Model performance was evaluated using metrics including the area under the curve (AUC), sensitivity, and specificity. Additionally, SHAP (SHapley Additive exPlanations) analysis was utilized to explain the model’s predicted values as the sum of the attribution values for each input feature. Pathogenomics analysis was employed to elucidate the molecular mechanisms underlying the model’s predictions.

The pathomics-driven ensemble model effectively stratified the response to ICIs in the training cohort (AUC 0.985 (95% CI 0.971 to 0.999)), which was further validated in the internal validation cohort (AUC 0.921 (95% CI 0.839 to 0.999)), as well as in external validation cohort 1 (AUC 0.914 (95% CI 0.837 to 0.990)), and external validation cohort 2 (0.927 (95% CI 0.802 to 0.999)).

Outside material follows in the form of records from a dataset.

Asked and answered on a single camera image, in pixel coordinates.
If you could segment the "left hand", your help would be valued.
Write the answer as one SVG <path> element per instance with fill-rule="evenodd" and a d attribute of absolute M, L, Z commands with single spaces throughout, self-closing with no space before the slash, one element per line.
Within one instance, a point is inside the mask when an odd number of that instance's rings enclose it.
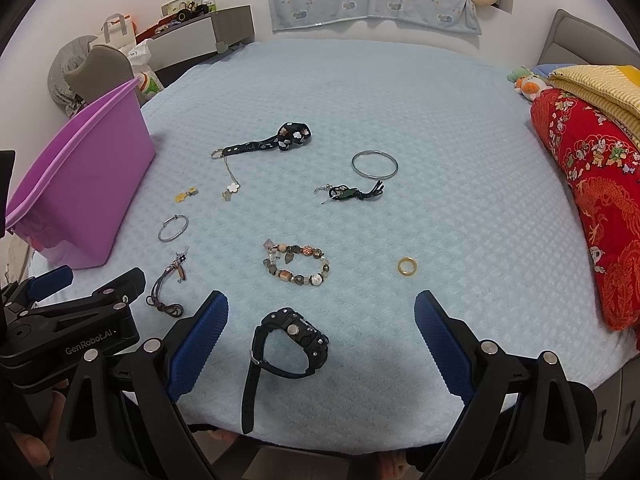
<path fill-rule="evenodd" d="M 15 430 L 10 431 L 14 442 L 26 457 L 26 460 L 34 467 L 48 466 L 50 460 L 54 457 L 65 402 L 66 399 L 62 393 L 58 391 L 52 392 L 52 404 L 47 427 L 43 431 L 41 439 L 28 434 L 21 434 Z"/>

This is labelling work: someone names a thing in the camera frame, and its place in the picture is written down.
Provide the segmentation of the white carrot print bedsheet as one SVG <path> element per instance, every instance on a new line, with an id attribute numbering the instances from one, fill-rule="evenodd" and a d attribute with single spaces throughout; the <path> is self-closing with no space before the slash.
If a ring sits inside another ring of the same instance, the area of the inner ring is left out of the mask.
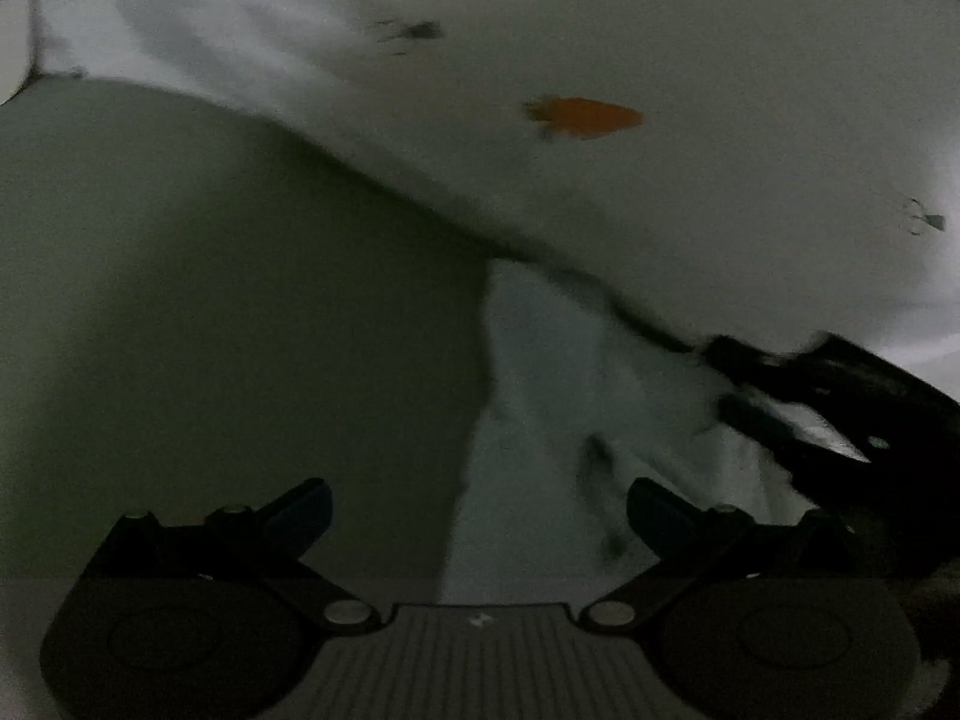
<path id="1" fill-rule="evenodd" d="M 685 338 L 958 348 L 958 0 L 44 0 L 41 62 L 255 110 Z"/>

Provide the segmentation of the light blue garment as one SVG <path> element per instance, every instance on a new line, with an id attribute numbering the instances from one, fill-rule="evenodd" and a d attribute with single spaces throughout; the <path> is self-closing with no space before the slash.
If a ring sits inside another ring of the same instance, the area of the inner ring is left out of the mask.
<path id="1" fill-rule="evenodd" d="M 811 507 L 765 450 L 715 420 L 729 382 L 628 330 L 594 284 L 498 260 L 483 323 L 491 395 L 444 564 L 446 605 L 582 608 L 654 566 L 626 523 L 636 478 L 771 525 Z"/>

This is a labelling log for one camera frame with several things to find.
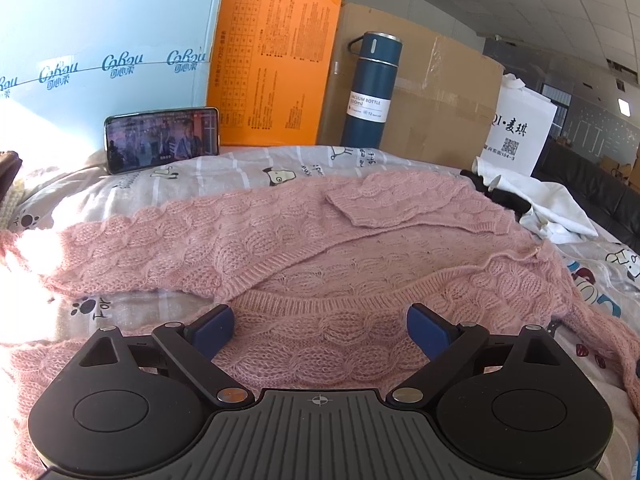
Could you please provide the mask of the white garment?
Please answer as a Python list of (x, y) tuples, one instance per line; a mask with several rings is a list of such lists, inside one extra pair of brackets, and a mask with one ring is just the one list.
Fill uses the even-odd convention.
[(597, 238), (599, 233), (568, 189), (559, 183), (542, 182), (518, 172), (497, 167), (477, 157), (472, 171), (488, 188), (512, 193), (529, 203), (520, 225), (557, 245)]

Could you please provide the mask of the cartoon print bed sheet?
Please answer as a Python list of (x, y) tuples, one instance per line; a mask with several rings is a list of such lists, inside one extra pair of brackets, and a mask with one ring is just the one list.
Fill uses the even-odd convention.
[[(62, 178), (41, 179), (32, 195), (15, 207), (1, 235), (67, 226), (76, 219), (103, 220), (180, 198), (252, 190), (306, 178), (361, 178), (376, 172), (422, 170), (446, 174), (424, 162), (379, 151), (373, 153), (371, 166), (360, 167), (357, 154), (333, 154), (322, 146), (254, 148), (120, 176), (86, 169)], [(446, 176), (468, 180), (474, 188), (465, 177)], [(639, 301), (638, 283), (623, 274), (624, 248), (596, 242), (555, 247), (570, 259), (568, 267), (577, 274), (577, 288), (590, 304), (605, 304), (615, 316), (621, 316), (631, 298)], [(106, 322), (103, 300), (83, 299), (66, 310), (42, 309), (34, 326), (21, 328), (17, 305), (5, 304), (3, 298), (1, 287), (1, 474), (6, 479), (35, 479), (43, 466), (27, 430), (32, 406), (90, 335), (113, 324)], [(139, 335), (162, 323), (180, 321), (176, 309), (175, 301), (152, 301), (152, 325)]]

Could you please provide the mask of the smartphone with lit screen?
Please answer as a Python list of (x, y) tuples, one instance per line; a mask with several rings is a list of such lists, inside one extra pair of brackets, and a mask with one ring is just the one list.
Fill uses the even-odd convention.
[(219, 154), (215, 107), (175, 108), (107, 117), (106, 168), (110, 174), (155, 168)]

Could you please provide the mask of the black sofa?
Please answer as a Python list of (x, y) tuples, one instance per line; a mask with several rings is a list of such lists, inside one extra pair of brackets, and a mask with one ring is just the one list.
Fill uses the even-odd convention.
[(640, 248), (640, 195), (548, 136), (533, 177), (564, 185), (590, 220), (635, 252)]

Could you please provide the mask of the white paper shopping bag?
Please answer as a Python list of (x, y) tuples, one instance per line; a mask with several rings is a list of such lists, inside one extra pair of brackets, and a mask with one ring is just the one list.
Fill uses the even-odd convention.
[(517, 76), (504, 75), (494, 120), (480, 157), (491, 165), (529, 177), (557, 109), (549, 98), (527, 88)]

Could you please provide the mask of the large brown cardboard box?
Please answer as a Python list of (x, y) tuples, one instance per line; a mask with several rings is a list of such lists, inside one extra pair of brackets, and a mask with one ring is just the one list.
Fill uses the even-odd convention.
[(365, 32), (385, 32), (402, 42), (380, 149), (469, 169), (495, 117), (502, 65), (457, 40), (356, 3), (341, 8), (317, 142), (341, 141), (357, 63), (357, 52), (347, 45)]

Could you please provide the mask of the dark blue vacuum bottle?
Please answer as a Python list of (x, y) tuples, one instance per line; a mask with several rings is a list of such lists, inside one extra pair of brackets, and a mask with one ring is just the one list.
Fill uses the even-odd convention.
[(386, 32), (365, 32), (347, 49), (360, 44), (346, 108), (341, 144), (378, 148), (382, 141), (398, 73), (402, 42)]

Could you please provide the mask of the orange cardboard box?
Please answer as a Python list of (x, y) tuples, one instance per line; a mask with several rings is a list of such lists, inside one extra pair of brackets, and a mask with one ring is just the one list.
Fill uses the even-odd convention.
[(342, 0), (222, 0), (206, 103), (223, 146), (317, 141)]

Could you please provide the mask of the light blue Cabau carton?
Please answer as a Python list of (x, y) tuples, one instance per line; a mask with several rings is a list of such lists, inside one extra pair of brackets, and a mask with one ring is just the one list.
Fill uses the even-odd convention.
[(1, 145), (103, 148), (107, 117), (204, 105), (221, 0), (1, 0)]

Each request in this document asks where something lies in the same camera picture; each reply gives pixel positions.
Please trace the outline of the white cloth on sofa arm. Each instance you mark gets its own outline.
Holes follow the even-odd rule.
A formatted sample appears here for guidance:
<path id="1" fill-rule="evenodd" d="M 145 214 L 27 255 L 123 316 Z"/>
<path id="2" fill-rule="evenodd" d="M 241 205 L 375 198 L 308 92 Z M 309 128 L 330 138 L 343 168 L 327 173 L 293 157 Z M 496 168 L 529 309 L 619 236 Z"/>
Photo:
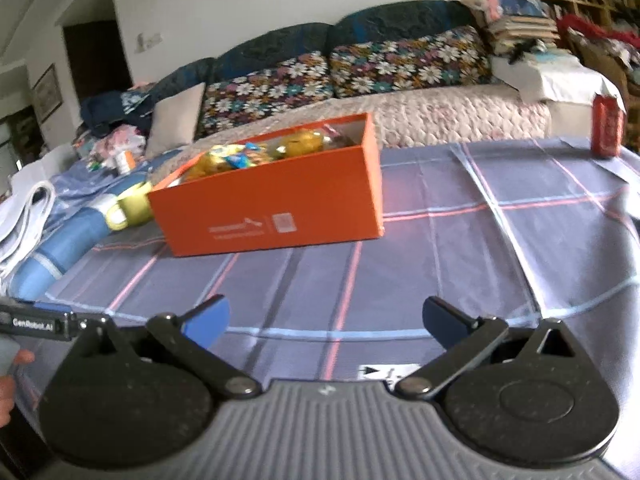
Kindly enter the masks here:
<path id="1" fill-rule="evenodd" d="M 560 102 L 590 106 L 596 96 L 615 98 L 626 110 L 622 92 L 608 78 L 573 55 L 528 54 L 518 62 L 492 56 L 492 74 L 520 92 L 524 102 Z"/>

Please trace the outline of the person's left hand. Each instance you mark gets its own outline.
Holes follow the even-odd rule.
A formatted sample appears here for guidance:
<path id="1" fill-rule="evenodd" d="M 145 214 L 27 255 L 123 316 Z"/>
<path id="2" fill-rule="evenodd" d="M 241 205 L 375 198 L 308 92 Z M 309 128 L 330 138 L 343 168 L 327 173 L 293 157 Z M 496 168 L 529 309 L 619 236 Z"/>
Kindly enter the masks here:
<path id="1" fill-rule="evenodd" d="M 20 350 L 14 358 L 13 365 L 30 364 L 35 361 L 35 355 L 29 350 Z M 11 375 L 0 378 L 0 427 L 5 427 L 11 420 L 14 409 L 15 380 Z"/>

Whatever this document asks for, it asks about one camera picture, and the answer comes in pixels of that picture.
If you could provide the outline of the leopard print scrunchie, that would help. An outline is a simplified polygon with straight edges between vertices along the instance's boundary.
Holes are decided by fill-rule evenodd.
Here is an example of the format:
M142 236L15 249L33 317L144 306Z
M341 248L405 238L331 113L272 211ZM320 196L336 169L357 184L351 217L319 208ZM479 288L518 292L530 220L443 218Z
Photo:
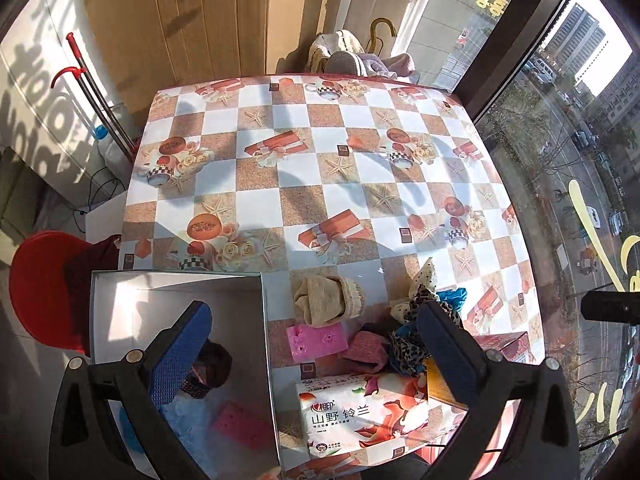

The univariate Cox regression analysis revealed that the prediction signature of the pathomics-driven ensemble model was a prognostic factor for progression-free survival in patients with GC who underwent immunotherapy (P<0.001, HR 0.35 (95% CI 0.24 to 0.50)) and remained an independent predictor after multivariable Cox regression adjusted for clinicopathological variables, (including sex, age, carcinoembryonic antigen, carbohydrate antigen 19-9, therapy regime, line of therapy, differentiation, location and programmed death ligand 1 (PD-L1) expression in all patients (P<0.001, HR 0.34 (95% CI 0.24 to 0.50)).

Pathogenomics analysis suggested that the ensemble model is driven by molecular-level immune, cancer, metabolism-related pathways, and was correlated with the immune-related characteristics, including immune score, Estimation of STromal and Immune cells in MAlignant Tumor tissues using Expression data score, and tumor purity.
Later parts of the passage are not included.